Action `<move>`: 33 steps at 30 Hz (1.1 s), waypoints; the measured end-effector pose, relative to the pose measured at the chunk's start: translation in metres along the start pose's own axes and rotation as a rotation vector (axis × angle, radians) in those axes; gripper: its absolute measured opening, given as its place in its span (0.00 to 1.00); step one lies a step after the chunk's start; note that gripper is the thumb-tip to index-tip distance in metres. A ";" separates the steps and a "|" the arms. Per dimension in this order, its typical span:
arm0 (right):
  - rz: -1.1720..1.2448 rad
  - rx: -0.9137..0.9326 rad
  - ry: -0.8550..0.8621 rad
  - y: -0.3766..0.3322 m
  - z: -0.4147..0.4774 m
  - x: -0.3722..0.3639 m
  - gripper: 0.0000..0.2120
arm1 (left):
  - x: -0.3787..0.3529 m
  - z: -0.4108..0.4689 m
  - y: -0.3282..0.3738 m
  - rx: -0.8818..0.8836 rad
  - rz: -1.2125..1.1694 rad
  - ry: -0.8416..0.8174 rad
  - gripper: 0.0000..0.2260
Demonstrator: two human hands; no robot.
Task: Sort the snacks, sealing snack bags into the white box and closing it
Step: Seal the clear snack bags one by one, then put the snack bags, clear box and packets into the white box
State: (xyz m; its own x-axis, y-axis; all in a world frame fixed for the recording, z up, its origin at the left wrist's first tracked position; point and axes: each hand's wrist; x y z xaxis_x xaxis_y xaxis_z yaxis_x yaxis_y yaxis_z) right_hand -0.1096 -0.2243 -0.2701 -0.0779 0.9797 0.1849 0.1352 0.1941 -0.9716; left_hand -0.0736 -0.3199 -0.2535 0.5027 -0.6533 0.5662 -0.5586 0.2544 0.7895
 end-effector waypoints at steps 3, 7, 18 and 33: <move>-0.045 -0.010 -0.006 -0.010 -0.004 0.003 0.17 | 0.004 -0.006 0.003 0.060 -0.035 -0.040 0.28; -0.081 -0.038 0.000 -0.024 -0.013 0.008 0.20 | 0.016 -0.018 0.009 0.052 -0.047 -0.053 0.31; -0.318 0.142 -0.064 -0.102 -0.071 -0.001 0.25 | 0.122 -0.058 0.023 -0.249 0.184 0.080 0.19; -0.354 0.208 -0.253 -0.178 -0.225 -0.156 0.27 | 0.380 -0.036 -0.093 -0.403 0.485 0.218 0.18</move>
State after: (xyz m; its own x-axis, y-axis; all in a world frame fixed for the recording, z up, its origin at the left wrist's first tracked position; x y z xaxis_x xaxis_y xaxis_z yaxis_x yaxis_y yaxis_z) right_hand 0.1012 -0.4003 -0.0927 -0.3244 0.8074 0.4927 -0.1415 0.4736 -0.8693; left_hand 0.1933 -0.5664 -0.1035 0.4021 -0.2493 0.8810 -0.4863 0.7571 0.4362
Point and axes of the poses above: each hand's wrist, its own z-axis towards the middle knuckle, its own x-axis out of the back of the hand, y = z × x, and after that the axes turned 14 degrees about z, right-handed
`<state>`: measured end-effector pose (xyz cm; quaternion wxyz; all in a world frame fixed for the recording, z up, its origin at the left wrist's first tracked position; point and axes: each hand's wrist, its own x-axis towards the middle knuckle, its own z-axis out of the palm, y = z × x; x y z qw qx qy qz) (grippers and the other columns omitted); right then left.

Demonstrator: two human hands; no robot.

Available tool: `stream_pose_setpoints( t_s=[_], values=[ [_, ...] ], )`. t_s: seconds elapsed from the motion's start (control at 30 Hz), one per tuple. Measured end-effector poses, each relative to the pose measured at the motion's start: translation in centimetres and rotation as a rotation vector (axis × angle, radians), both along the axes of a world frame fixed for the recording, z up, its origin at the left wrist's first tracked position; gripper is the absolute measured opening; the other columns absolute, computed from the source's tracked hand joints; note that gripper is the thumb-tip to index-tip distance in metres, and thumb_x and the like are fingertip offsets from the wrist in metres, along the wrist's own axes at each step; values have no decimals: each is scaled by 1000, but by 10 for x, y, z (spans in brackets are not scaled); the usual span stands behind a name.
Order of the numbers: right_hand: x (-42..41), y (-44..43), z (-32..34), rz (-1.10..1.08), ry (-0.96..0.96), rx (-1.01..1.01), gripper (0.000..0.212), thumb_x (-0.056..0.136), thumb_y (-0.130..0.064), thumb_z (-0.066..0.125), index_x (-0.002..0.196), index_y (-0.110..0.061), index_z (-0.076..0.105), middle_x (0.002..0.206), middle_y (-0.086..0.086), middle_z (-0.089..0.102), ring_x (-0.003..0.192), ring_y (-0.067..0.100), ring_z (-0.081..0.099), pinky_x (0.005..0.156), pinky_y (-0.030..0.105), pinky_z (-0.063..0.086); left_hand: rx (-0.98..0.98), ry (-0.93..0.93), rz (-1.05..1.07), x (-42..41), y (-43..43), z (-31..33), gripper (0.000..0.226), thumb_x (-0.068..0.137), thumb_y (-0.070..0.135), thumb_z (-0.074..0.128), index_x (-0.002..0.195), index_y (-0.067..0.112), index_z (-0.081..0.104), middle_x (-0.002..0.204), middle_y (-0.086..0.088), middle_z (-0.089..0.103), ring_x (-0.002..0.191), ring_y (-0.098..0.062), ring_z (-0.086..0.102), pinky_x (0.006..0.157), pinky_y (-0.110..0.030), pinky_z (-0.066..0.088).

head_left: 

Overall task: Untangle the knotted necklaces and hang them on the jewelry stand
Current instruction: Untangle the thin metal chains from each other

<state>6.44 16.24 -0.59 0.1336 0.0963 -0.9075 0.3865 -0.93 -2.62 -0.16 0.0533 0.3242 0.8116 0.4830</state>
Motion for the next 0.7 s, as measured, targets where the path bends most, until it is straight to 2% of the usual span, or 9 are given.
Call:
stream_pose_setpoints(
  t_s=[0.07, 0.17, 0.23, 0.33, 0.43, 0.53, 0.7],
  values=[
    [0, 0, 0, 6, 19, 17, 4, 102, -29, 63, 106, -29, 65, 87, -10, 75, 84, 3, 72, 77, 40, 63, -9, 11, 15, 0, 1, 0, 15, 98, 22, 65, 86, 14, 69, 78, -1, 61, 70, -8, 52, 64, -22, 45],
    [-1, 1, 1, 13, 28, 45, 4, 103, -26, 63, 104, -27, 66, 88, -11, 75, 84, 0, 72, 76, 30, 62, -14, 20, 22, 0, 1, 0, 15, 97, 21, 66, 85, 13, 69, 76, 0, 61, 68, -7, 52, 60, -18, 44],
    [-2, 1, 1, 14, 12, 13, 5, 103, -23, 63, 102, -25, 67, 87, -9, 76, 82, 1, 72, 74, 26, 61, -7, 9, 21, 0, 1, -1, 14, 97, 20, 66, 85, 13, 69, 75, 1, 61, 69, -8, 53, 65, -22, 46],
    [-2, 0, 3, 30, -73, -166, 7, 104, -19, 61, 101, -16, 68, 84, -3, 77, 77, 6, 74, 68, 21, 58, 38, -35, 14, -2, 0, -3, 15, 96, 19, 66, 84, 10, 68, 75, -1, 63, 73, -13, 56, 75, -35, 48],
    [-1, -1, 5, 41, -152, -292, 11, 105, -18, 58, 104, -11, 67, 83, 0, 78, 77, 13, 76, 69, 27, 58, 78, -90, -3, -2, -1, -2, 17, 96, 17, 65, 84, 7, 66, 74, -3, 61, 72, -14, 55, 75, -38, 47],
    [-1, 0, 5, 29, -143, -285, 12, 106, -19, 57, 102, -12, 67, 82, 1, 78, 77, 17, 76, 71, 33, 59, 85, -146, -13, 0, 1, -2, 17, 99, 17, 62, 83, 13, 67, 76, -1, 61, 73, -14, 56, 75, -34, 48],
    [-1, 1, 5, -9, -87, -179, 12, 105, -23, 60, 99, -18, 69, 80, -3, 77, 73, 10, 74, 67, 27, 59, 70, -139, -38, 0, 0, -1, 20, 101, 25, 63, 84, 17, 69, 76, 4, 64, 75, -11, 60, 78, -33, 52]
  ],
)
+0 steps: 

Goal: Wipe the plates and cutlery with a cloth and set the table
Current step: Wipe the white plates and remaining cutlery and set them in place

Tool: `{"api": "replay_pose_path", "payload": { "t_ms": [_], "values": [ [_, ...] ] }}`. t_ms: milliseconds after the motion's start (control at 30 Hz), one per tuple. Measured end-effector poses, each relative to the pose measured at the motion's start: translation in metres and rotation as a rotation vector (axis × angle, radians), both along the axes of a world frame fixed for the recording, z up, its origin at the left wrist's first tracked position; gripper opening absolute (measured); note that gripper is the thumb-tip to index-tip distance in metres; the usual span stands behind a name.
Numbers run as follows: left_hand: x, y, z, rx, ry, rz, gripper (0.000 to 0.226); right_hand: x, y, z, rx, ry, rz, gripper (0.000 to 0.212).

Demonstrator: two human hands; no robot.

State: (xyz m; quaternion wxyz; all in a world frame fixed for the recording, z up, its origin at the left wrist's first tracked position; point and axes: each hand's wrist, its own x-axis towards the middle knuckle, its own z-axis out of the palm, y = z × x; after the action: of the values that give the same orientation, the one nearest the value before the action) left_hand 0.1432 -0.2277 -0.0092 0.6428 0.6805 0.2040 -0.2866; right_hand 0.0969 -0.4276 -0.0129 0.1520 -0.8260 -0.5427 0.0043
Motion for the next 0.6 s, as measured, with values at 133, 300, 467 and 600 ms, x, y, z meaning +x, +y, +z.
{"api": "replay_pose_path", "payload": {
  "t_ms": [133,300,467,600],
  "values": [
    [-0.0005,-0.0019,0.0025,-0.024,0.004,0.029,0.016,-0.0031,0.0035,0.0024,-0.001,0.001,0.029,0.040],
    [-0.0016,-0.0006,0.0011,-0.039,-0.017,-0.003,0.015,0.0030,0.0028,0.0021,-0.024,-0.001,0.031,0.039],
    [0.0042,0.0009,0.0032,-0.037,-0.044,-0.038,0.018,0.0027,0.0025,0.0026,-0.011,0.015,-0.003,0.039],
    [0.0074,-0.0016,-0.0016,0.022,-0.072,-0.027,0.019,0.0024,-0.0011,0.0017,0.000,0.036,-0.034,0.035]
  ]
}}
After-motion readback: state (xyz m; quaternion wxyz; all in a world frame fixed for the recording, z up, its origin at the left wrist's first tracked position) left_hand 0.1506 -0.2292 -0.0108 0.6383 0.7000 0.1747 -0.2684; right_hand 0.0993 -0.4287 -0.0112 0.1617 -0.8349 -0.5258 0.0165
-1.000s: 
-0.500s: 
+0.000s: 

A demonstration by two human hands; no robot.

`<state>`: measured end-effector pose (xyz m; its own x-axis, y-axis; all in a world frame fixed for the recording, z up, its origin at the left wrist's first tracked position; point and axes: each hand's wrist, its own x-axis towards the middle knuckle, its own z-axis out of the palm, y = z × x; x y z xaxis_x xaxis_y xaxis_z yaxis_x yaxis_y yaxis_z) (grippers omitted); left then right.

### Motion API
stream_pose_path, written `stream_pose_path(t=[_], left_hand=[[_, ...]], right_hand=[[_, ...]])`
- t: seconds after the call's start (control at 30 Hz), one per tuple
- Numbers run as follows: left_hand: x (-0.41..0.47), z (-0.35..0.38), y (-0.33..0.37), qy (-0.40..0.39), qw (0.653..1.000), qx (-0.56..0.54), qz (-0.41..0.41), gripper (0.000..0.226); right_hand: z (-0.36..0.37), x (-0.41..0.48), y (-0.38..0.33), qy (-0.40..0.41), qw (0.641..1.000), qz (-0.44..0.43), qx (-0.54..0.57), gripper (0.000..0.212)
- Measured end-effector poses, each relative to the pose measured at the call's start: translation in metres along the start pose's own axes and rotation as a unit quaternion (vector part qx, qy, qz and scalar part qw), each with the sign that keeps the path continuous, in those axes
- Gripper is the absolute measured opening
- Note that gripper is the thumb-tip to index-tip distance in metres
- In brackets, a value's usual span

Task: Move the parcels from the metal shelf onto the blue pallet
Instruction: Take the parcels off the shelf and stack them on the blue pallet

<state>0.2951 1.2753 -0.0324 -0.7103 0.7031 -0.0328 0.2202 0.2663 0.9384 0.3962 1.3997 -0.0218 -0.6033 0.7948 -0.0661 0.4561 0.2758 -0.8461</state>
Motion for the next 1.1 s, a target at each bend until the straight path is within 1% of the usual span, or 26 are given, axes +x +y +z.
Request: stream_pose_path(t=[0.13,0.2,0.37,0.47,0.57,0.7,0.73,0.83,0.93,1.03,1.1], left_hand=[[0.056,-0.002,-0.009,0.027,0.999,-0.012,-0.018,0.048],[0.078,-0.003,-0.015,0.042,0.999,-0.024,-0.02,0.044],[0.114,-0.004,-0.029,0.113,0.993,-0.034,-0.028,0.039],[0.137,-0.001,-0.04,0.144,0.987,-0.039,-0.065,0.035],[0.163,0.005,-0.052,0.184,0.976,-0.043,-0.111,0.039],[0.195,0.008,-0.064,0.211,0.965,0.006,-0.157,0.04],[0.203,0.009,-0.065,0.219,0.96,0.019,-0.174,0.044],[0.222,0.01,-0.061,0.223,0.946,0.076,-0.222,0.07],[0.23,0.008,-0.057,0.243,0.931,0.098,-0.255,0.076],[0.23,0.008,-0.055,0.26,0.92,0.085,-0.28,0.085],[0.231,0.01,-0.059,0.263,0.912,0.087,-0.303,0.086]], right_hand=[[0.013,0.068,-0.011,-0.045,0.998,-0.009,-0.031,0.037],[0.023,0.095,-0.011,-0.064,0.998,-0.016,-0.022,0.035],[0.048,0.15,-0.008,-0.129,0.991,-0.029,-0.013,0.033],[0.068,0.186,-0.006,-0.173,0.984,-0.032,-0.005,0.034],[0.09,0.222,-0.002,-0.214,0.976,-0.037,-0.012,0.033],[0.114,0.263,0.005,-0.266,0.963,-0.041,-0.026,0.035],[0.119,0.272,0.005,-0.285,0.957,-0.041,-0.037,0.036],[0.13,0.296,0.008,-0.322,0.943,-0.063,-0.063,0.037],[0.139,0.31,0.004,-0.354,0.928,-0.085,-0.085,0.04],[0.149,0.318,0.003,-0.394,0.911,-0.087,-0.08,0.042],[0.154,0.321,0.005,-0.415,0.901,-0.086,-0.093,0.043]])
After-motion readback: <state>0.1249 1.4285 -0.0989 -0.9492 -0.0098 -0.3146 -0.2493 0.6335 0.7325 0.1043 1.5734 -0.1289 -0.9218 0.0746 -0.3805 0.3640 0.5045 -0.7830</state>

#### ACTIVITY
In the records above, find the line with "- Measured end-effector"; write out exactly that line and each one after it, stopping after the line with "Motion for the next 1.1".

#### OUTPUT FOR THIS TASK
- Measured end-effector poses, each relative to the pose measured at the call's start: translation in metres along the start pose's own axes and rotation as a unit quaternion (vector part qx, qy, qz and scalar part qw), each with the sign that keeps the path continuous, in those axes
- Gripper is the absolute measured opening
- Note that gripper is the thumb-tip to index-tip distance in metres
- In brackets, a value's usual span

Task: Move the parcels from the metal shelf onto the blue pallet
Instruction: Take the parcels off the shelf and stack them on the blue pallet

<state>0.2951 1.2753 -0.0324 -0.7103 0.7031 -0.0328 0.2202 0.2663 0.9384 0.3962 1.3997 -0.0218 -0.6033 0.7948 -0.0661 0.4561 0.2758 -0.8461</state>
Motion for the next 1.1 s, a target at each bend until the straight path is within 1% of the usual span, or 26 are given, axes +x +y +z.

The output for this exercise is finished.